El desasosiego de una nación

Víctor Morales Lezcano


A partir del martes 13 de agosto, las tensiones internas en Egipto han ido a más, hasta alcanzar el fin de semana de la Ira. Cuando se inició la semana siguiente, el gobierno descubrió del todo su rostro ¿vindicativo?, o como prefieren adjetivarlo millones de egipcios, ¿justiciero?

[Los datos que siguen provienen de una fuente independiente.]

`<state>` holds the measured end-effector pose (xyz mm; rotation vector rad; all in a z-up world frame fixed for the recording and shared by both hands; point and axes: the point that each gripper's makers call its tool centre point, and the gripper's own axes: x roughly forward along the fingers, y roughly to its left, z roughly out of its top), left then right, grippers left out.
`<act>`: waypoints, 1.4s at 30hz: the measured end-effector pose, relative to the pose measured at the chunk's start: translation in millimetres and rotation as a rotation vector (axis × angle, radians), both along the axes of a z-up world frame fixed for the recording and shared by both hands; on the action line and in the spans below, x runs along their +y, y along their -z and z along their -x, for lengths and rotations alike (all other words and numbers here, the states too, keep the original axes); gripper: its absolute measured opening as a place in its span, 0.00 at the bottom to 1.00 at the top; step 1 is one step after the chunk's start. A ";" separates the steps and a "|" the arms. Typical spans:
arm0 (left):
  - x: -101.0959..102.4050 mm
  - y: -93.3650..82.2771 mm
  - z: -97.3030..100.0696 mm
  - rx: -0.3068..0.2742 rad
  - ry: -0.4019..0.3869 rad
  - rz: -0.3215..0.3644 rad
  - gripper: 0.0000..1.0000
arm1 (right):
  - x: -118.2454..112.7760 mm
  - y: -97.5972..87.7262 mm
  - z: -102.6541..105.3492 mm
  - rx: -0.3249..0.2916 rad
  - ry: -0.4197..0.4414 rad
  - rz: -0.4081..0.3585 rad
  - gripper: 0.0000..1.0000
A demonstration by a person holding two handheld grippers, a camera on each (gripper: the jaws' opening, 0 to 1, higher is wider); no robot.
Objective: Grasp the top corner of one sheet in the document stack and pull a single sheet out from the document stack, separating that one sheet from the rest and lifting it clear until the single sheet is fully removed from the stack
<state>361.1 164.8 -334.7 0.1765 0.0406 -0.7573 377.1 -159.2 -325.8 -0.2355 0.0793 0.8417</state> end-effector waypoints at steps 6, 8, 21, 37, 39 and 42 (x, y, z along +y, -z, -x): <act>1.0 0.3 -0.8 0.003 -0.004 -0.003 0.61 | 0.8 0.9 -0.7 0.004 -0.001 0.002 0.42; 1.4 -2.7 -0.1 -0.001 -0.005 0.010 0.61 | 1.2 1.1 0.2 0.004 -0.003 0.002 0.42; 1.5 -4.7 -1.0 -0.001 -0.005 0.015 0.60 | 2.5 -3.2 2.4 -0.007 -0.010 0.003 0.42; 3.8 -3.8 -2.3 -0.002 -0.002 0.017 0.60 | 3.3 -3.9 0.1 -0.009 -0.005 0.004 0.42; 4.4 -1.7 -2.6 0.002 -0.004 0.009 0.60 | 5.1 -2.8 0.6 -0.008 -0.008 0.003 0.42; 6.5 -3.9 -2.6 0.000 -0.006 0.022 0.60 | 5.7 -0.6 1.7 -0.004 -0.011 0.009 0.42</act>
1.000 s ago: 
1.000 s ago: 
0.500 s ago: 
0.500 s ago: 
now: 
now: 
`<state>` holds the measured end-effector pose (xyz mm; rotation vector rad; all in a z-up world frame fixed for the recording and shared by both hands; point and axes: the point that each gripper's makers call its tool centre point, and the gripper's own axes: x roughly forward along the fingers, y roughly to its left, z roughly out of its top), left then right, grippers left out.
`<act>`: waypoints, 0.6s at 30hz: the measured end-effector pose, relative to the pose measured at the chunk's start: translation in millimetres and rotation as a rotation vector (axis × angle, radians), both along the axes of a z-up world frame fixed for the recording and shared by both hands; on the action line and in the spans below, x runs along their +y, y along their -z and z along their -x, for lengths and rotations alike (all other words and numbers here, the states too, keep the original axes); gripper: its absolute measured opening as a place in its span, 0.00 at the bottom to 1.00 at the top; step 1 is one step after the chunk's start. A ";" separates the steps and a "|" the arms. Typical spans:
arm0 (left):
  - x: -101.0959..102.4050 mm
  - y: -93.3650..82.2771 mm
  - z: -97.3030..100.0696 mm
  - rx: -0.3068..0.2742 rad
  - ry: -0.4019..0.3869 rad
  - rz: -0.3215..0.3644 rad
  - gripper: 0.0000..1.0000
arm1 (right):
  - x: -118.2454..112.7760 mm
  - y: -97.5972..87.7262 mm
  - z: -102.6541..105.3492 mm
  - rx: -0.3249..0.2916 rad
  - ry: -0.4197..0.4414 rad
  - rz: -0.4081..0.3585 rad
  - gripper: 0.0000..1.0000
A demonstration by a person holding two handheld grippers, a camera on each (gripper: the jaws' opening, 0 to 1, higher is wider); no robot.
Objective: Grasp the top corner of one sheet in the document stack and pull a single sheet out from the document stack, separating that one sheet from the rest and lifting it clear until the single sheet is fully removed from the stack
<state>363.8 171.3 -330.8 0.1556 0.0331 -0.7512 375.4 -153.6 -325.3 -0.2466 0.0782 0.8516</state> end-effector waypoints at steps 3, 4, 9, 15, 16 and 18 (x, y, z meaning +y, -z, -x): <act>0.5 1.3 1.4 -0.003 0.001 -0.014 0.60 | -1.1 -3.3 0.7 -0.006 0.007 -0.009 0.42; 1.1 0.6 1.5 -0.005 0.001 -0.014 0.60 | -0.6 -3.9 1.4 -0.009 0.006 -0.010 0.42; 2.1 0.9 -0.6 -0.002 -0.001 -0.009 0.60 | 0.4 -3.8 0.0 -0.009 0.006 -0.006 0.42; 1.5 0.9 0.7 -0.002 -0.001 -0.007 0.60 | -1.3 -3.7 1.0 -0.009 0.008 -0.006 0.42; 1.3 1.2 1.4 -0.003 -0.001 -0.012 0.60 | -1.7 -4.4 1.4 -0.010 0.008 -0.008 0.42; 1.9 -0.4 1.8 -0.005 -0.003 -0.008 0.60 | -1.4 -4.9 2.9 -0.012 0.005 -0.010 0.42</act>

La cúpula militar y policial decidió, en consecuencia, proceder al descabezamiento político de los Hermanos Musulmanes, llevando a cabo la detención de Mohamed Badía -segundo de a bordo en las filas de la cofradía religiosa que fundó en 1928 Hassan al-Banna-; y aunque esta cofradía ha encontrado de inmediato un líder de sustitución (Mahmoud Ezzat), se ha visto de modo diáfano que la rama “errática” del complejo militar y policial actualmente en el poder -luego del golpe del 3 de julio pasado- ha decidido acabar con la dimensión política de los Hermanos Musulmanes, cueste lo que cueste, y cuanto antes mejor. Es cierto que comandos islamistas incontrolados abatieron a dos docenas de policías egipcios destacados en un acuartelamiento del Sinaí, el martes 20 de agosto, dando pie al reforzamiento de la apertura de la causa procesal al ex presidente Morsi, a Mohamed Badía, y a una numerosa plana mayor de los Hermanos Musulmanes, previamente arrestada por inculpación de carácter político -o supuestos delitos de opinión-.
Va por mal camino el otro Egipto, el que con su voto elevó a Morsi a la presidencia del país. Los erradicadores tienen todo a su favor para conseguir sus propósitos en un clima de desasosiego generalizado. Estados Unidos ha decidido suspender la asignación de 1.23 billones de dólares a El Cairo, mientras que la Unión Europea ha optado por “comedir” sus transacciones comerciales con el régimen golpista. Por el contrario, los países del Golfo -con Arabia Saudí a la cabeza- se han comprometido a respaldar financieramente (¡con más de 12 billones de dólares!) a los responsables máximos de un Egipto que se tiñe -día a día- de color post-mubaraquista. Ítem más, el ex presidente Mubarak acaba de ser trasladado a un hospital de El Cairo bajo la figura judicial de arresto domiciliario. En la prisión de Tora permanece, empero, Mohamed Morsi, penando por los cargos que se le imputan de resultas de su ejercicio presidencial. ¿Está la suerte echada de una vez por todas?
Turquía, Catar, el mismo Irán, no cesan de solicitar al Consejo de Seguridad una comisión ad hoc para ventilar en Egipto las responsabilidades correspondientes a los dos meses de sangre, sudor y lágrimas en que está inmersa la nación. Todo Egipto: el país del Nilo, el fulcro histórico de la arabidad, el vulnerable y veleidoso Egipto.